Crabtree was a native of Rochester, New York. He "received architectural training at Holyoke, Massachusetts, later moving to New Britain, where he was employed in the office of W.H.Cadwell, a well-known local architect", from 1901 to 1904. He worked on his own in New Britain from 1905 to 1928, and then in Hartford from then to 1942. He designed numerous business block buildings and private houses in New Britain and Hartford as well as in the surrounding areas.

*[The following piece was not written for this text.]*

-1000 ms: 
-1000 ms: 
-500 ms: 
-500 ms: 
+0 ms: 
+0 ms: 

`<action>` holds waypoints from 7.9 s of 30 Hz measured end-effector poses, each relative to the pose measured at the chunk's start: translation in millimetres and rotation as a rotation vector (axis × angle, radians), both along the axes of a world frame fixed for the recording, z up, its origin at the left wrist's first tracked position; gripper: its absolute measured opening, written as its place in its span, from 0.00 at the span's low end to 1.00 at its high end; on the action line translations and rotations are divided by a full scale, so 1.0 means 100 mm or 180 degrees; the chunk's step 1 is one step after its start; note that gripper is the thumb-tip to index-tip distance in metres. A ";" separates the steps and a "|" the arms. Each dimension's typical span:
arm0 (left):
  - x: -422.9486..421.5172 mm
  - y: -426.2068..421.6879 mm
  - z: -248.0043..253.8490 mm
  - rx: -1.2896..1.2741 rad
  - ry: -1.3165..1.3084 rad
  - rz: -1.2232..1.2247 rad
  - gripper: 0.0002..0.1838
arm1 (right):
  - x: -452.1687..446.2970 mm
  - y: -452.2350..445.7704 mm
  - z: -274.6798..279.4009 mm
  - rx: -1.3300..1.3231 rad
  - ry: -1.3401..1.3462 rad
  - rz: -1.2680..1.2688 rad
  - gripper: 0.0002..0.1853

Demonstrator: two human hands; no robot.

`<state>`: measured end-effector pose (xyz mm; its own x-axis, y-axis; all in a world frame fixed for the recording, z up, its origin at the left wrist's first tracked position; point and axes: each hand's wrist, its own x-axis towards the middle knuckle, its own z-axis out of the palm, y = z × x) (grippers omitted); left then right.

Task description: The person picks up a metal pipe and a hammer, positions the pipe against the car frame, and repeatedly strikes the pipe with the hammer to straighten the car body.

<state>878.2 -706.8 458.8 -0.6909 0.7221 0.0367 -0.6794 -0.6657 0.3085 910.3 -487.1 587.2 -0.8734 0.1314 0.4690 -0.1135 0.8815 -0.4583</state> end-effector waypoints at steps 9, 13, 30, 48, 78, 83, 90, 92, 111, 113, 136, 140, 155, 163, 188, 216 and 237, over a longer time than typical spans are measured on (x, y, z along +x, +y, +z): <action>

Walter Crabtree was married to Julia Blanch Wilson and had several children. One of their children, daughter Priscilla Wilson Crabtree Converse (known as Polly), was born in Southampton, Massachusetts, was married to Stanley Witherell Converse, Sr. (known as "Stan") of Bridport, Vermont. Stan grew up on a dairy farm in Bridport and attended the University of Vermont and then later the Georgia Institute of Technology. Prior to their marriage Polly was a socialite and studied dress design in New York City. Not long after their wedding and deciding to follow opportunity, the Converses moved to Spartanburg, South Carolina around 1925 to work in and help run the family business The Clifton Manufacturing Company. Clifton Mills. a textile manufacturing company, had three large mills and was started by Stan's great uncle Dexter Edgar Converse. Dexter was also one of the principal founders of Converse College which is located in Spartanburg, South Carolina. Polly had two children: Stanley Witherell Converse, Jr. and Walter Crabtree Converse both in Spartanburg, South Carolina.

==Works==
Works include (with attribution variations):
- Ernest R. Burwell House, 161 Grove St. Bristol, CT (Crabtree, Walter P.), NRHP-listed
- Francis H. Holmes House (1906), 349 Rocky Hill Ave. New Britain, CT (Crabtree, Walter P.), NRHP-listed
- Masonic Temple (New Britain, Connecticut), 265 W. Main St. New Britain, Connecticut (Crabtree, Walter P.), NRHP-listed
- B.P.0. Elks Lodge, New Britain, built somewhat later than 1906, Neo-Classical style
- Southington Public Library, 239 Main St. Southington, Connecticut (Potter, George Wilson, Sr. (original design 1902); Crabtree, Walter P. (1930 addition), NRHP-listed
- Bristol Trust Company (1907), Riverside Ave. and Main St., Bristol, Connecticut, centerpiece of the Main Street Historic District, (Crabtree, Walter), NRHP-listed
- Fairfield State Hospital, a campus-like institutional facility, designed in a modified colonial style, built of red brick, starting in 1931. (Crabtree, Walter P., Sr.)